WORK TASK -
From the entries below, return exactly the lines beginning at the one that contains "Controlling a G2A" and ending at the one that contains "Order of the", both of them included, and only those lines.
═══
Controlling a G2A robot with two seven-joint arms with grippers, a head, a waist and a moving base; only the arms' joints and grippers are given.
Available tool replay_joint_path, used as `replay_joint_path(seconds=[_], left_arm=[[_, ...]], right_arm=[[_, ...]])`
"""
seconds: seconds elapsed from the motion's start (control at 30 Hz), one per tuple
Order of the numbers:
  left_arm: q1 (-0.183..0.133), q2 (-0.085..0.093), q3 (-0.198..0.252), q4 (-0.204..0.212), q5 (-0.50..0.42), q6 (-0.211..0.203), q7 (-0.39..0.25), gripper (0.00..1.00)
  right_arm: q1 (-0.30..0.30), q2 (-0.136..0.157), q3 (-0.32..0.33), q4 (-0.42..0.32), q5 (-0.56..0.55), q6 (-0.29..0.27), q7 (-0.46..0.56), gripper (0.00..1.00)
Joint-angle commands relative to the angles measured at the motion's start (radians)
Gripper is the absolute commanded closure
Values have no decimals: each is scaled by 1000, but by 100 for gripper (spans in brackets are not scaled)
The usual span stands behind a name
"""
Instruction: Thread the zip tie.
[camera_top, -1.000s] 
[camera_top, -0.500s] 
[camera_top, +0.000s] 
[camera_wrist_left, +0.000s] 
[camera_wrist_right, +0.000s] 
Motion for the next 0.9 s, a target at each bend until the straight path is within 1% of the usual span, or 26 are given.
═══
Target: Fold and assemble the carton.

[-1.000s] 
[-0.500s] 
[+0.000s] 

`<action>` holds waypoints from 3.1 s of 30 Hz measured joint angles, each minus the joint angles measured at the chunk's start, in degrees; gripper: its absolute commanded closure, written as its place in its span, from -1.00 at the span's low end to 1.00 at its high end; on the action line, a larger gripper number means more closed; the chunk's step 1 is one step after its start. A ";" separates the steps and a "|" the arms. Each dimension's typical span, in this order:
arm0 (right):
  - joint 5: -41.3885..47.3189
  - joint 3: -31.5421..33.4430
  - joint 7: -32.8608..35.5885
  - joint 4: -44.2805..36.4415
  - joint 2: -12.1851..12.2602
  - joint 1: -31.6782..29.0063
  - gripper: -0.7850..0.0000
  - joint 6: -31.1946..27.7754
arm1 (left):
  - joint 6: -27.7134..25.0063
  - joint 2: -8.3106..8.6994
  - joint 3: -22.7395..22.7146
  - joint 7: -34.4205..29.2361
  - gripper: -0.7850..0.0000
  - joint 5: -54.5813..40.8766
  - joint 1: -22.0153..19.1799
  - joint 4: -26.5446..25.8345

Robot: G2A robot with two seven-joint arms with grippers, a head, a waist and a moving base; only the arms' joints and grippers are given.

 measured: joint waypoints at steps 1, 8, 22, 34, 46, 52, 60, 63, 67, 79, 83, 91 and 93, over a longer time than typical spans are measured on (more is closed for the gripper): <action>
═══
THE COMPLETED TASK -
Controlling a G2A robot with two seven-joint arms with grippers, a head, a waist and a moving base; only the arms' joints and grippers are given.
Available tool replay_joint_path, used as `replay_joint_path(seconds=[_], left_arm=[[_, ...]], right_arm=[[_, ...]])`
"""
seconds: seconds elapsed from the motion's start (control at 30 Hz), one per tuple
Order of the numbers:

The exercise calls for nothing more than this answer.